UNITED STATES

SECURITIES AND EXCHANGE COMMISSION

Washington, D.C. 20549

 

FORM 8-K

 

CURRENT REPORT

PURSUANT TO SECTION 13 OR 15(d) OF THE SECURITIES EXCHANGE ACT OF 1934

 

Date of Report (Date of Earliest Event Reported): October 22, 2009

 

Dynamic Materials Corporation

(Exact Name of Registrant as Specified in its Charter)

 

Delaware

 

0-8328

 

84-0608431

(State or Other Jurisdiction of
Incorporation)

 

(Commission File Number)

 

(I.R.S. Employer Identification No.)

 

5405 Spine Road

Boulder, Colorado  80301

(Address of Principal Executive Offices, Including Zip Code)

 

(303) 665-5700

(Registrant’s Telephone Number, Including Area Code)

 

Check the appropriate box below if the Form 8-K filing is intended to simultaneously satisfy the filing obligation of the registrant under any of the following provisions:

 

o    Written communications pursuant to Rule 425 under the Securities Act (17 CFR 230.425)

 

o    Soliciting material pursuant to Rule 14a-12 under the Exchange Act (17 CFR 240.14a-12)

 

o    Pre-commencement communications pursuant to Rule 14d-2(b) under the Exchange Act (17 CFR 240.14d-2(b))

 

o    Pre-commencement communications pursuant to Rule 13e-4(c) under the Exchange Act (17 CFR 240.13e-4(c))

 

 

 



 

Item 1.01              Entry Into A Material Definitive Agreement.

 

On October 22, 2009, Dynamic Materials Corporation (the ‘Company”) and its lenders executed an amendment to the credit agreement dated November 16, 2007.  The syndicated credit agreement was amended, which amendment is effective as of October 21, 2009,  to revise the leverage ratios and fixed charge coverage ratios that the Company is required to satisfy on a quarterly basis throughout the term of the credit facility, which expires on November 16, 2012.  These revised ratios will ease the Company’s ability to comply with certain covenants of the credit agreement.

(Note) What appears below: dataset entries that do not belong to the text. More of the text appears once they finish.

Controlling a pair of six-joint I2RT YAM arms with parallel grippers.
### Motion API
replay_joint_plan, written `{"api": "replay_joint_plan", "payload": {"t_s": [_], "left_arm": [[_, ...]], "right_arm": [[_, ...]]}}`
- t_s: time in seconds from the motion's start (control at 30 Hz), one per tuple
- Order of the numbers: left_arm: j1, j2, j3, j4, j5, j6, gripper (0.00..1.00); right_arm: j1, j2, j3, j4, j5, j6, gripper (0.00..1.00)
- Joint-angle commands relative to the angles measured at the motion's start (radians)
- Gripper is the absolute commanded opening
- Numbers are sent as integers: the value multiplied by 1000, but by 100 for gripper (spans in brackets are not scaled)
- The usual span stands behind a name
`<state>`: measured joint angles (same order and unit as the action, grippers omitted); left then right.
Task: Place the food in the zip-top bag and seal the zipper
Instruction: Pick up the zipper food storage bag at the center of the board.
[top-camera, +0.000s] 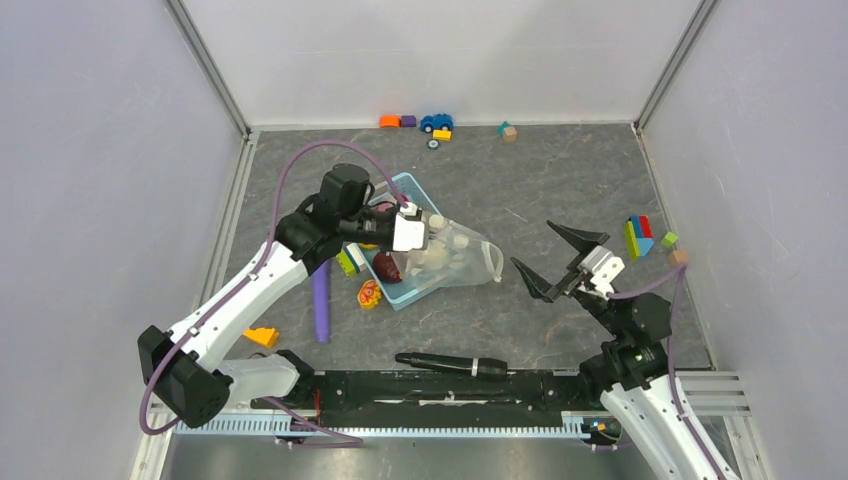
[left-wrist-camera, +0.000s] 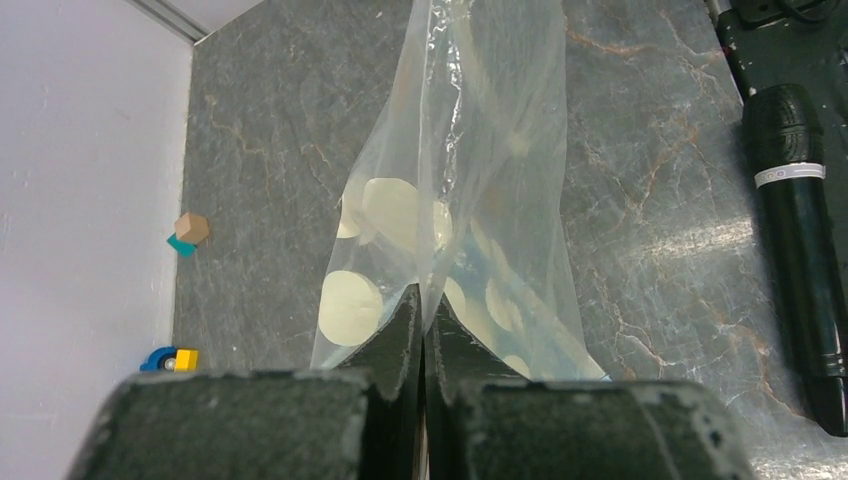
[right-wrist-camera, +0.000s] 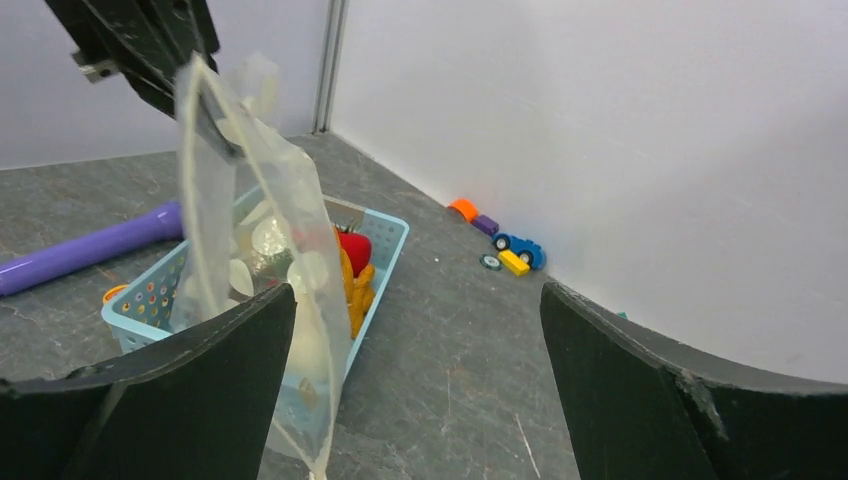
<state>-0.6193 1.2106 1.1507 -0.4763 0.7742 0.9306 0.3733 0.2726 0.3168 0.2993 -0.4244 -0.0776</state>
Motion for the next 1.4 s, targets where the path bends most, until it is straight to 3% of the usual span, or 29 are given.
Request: {"api": "replay_joint_plan", "payload": {"t_s": [0.0,0.27,0.5,0.67,1.0,1.37], "left_arm": [[0,-41,2,-5,72,56,2],[0,-53,-8,-8,111,59,2],[0,-66,-14,-13,126,69,2],[-1,-67,-16,-20,87,66,2],[0,-57,-14,-30,82,78,2],[0,-74,-19,-50,104,94,2]], "right_arm": [[1,65,-3,27,53,-5,98],[1,210,-16,56,-122,-16,96],[1,252,-44,96,-131,2,96],[2,201,-2,-3,-69,13,96],[1,-23,-22,-44,-102,55,98],[1,126,-50,58,-142,76,95]]}}
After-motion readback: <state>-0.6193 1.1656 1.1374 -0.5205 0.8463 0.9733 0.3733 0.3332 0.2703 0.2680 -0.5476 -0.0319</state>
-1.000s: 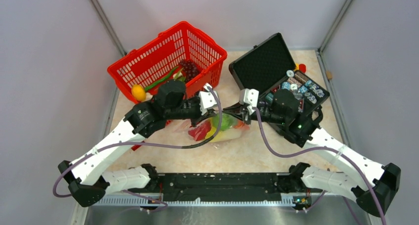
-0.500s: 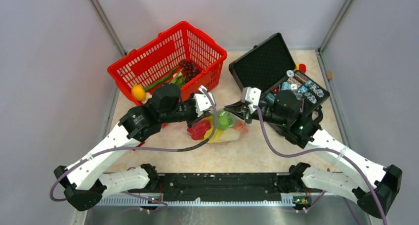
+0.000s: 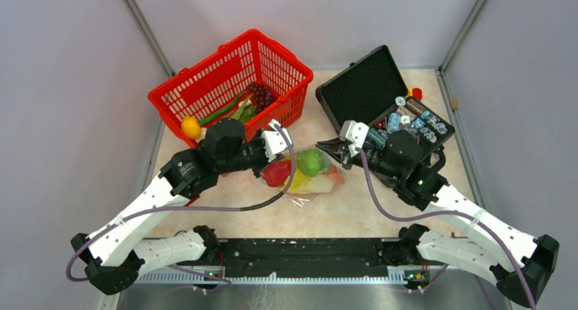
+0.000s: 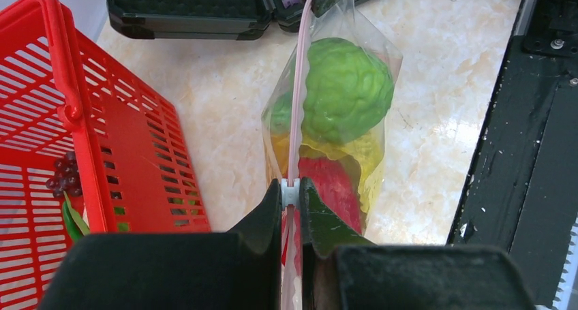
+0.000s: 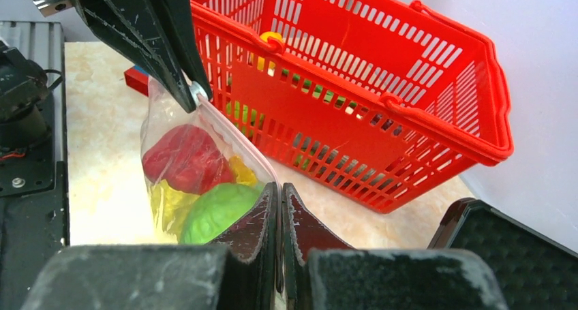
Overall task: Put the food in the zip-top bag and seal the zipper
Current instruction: Zip the zipper food storage bag at the center of the board.
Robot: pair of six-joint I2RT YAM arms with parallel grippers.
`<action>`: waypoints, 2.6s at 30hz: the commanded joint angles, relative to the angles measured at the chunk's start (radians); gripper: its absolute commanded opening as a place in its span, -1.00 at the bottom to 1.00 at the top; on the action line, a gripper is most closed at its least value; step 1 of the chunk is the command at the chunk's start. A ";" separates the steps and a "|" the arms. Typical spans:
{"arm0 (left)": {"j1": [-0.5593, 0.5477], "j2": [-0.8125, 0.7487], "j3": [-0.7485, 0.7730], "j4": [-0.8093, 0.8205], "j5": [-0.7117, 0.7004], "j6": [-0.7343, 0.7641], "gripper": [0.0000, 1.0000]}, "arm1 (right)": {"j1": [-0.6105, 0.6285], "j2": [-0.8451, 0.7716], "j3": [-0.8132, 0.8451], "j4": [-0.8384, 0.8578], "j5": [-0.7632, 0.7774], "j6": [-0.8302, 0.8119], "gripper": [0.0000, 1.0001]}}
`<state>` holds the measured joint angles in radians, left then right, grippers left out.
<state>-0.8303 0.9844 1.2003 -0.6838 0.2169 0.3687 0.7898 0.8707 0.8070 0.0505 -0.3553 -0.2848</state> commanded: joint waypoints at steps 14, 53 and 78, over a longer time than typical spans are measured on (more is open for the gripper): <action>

The pricing grid applicable to drawn and undrawn amounts under the credit facility was also amended and will increase our going forward effective interest rate on outstanding borrowings by 1.5% per annum.  The foregoing description of the amendment is qualified in its entirety by reference to the amendment, a copy of which is included as Exhibit 10.1 hereto.

 

Item 9.01              Financial Statements and Exhibits.

 

(d)           Exhibits.

 

Exhibit Number

 

Description

 

 

 

10.1

 

Fourth Amendment to Credit Agreement effective as of October 21, 2009, by and among the Company, Dynamic Materials Luxembourg 2 Sàrl, the guarantors party thereto, the lenders party thereto, JPMorgan Chase Bank, N.A., as administrative agent for the revolving loan and the term loan, and J.P. Morgan Europe Limited, as administrative agent for the euro term loan.

 

2



 

SIGNATURES

 

Pursuant to the requirements of the Securities Exchange Act of 1934, the Registrant has duly caused this report to be signed on its behalf by the undersigned hereunto duly authorized.

 

 

DYNAMIC MATERIALS CORPORATION

 

 

 

 

Dated: October 27, 2009

By:

/s/ Richard A. Santa

 

 

Richard A. Santa

 

 

Senior Vice President and Chief Financial

 

 

Officer

 

3



 

EXHIBIT INDEX

 

Exhibit Number

 

Description

 

 

 

10.1

 

Fourth Amendment to Credit Agreement effective as of October 21, 2009, by and among the Company, Dynamic Materials Luxembourg 2 Sàrl, the guarantors party thereto, the lenders party thereto, JPMorgan Chase Bank, N.A., as administrative agent for the revolving loan and the term loan, and J.P. Morgan Europe Limited, as administrative agent for the euro term loan.